Peraturan Mentri Perdagangan Nomor 99 Tahun 2018

UU ini menjadi payung hukum yang mengizinkan aset kripto diklasifikasikan sebagai komoditas.

Peraturan Badan Pengawas Perdagangan Berjangka Komoditi (Bappebti) No. 8 Tahun 2021:

regulasi ini menetapkan pedoman penyelenggaraan pasar fisik aset kripto di bursa berjangka. Ini adalah aturan main utama yang saat ini berlaku.

Undang-Undang Nomor 4 Tahun 2023

Ini adalah peraturan transformatif yang akan memindahkan wewenang pengawasan aset kripto dari Bappebti ke Otoritas Jasa Keuangan (OJK).

Otoritas Regulasi: Transisi dari Bappebti ke OJK

Salah satu perkembangan regulasi paling signifikan adalah perpindahan wewenang pengawasan.

Bappebti (Badan Pengawas Perdagangan Berjangka Komoditi): Saat ini, Bappebti bertindak sebagai regulator utama yang mengawasi perdagangan fisik aset kripto sebagai komoditas. Tugasnya mencakup pemberian izin bagi pedagang, pengawasan transaksi, dan menetapkan daftar aset kripto yang legal untuk diperdagangkan.

Otoritas Jasa Keuangan (OJK): Melalui UU P2SK, pengawasan aset kripto dan aset keuangan digital lainnya akan beralih sepenuhnya ke OJK dalam masa transisi selama 24 bulan sejak UU tersebut diundangkan. Ke depan, OJK akan mengatur aset kripto sebagai “aset keuangan”, yang mencakup aspek investasi, perlindungan konsumen secara lebih luas, dan integrasinya dengan sektor jasa keuangan lainnya.

Bank Indonesia (BI): BI tetap memegang wewenang penuh atas sistem pembayaran dan stabilitas moneter. BI secara tegas melarang penggunaan aset kripto sebagai alat pembayaran di Indonesia dan sedang mengembangkan Rupiah Digital (Proyek Garuda) sebagai satu-satunya Central Bank Digital Currency (CBDC) yang sah.

Mekanisme Perdagangan Aset Kripto

Untuk dapat beroperasi secara legal di Indonesia, platform perdagangan kripto harus mematuhi aturan ketat.

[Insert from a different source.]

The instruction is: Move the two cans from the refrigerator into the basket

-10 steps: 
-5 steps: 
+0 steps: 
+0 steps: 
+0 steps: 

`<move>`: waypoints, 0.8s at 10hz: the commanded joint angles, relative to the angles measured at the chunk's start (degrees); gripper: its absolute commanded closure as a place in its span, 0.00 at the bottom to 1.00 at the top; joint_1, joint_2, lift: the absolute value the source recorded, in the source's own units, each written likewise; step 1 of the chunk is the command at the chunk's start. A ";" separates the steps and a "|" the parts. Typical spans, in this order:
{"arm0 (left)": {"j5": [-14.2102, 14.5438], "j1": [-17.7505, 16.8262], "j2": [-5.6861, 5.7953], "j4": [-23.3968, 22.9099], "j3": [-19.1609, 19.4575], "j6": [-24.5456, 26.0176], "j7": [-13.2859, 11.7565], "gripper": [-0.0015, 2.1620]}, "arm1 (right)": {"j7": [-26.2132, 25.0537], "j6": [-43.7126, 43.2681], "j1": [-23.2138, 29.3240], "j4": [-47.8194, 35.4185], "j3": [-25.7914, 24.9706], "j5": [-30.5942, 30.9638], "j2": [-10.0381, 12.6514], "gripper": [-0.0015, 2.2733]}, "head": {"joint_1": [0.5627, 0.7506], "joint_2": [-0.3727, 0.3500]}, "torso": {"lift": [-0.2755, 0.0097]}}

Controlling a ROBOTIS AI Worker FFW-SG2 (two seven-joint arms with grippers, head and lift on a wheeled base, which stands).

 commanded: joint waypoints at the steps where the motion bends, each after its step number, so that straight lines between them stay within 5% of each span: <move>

Pedagang Fisik Aset Kripto (Bursa Kripto):

Platform yang memperjualbelikan aset kripto harus terdaftar sebagai Calon Pedagang Fisik Aset Kripto (CPFAK) di Bappebti. Persyaratan utamanya meliputi:

  • Modal Minimum: Modal disetor minimal Rp 100 miliar.
  • Infrastruktur Keamanan: Wajib memiliki sistem perdagangan yang andal, tim keamanan siber khusus, dan fasilitas penyimpanan aset kripto yang aman (kombinasi hot dan cold storage).
  • Kewajiban Operasional: Menerapkan prinsip Know Your Customer (KYC), anti pencucian uang (AML), melakukan pemisahan aset nasabah dengan aset perusahaan, dan menyampaikan laporan berkala kepada Bappebti.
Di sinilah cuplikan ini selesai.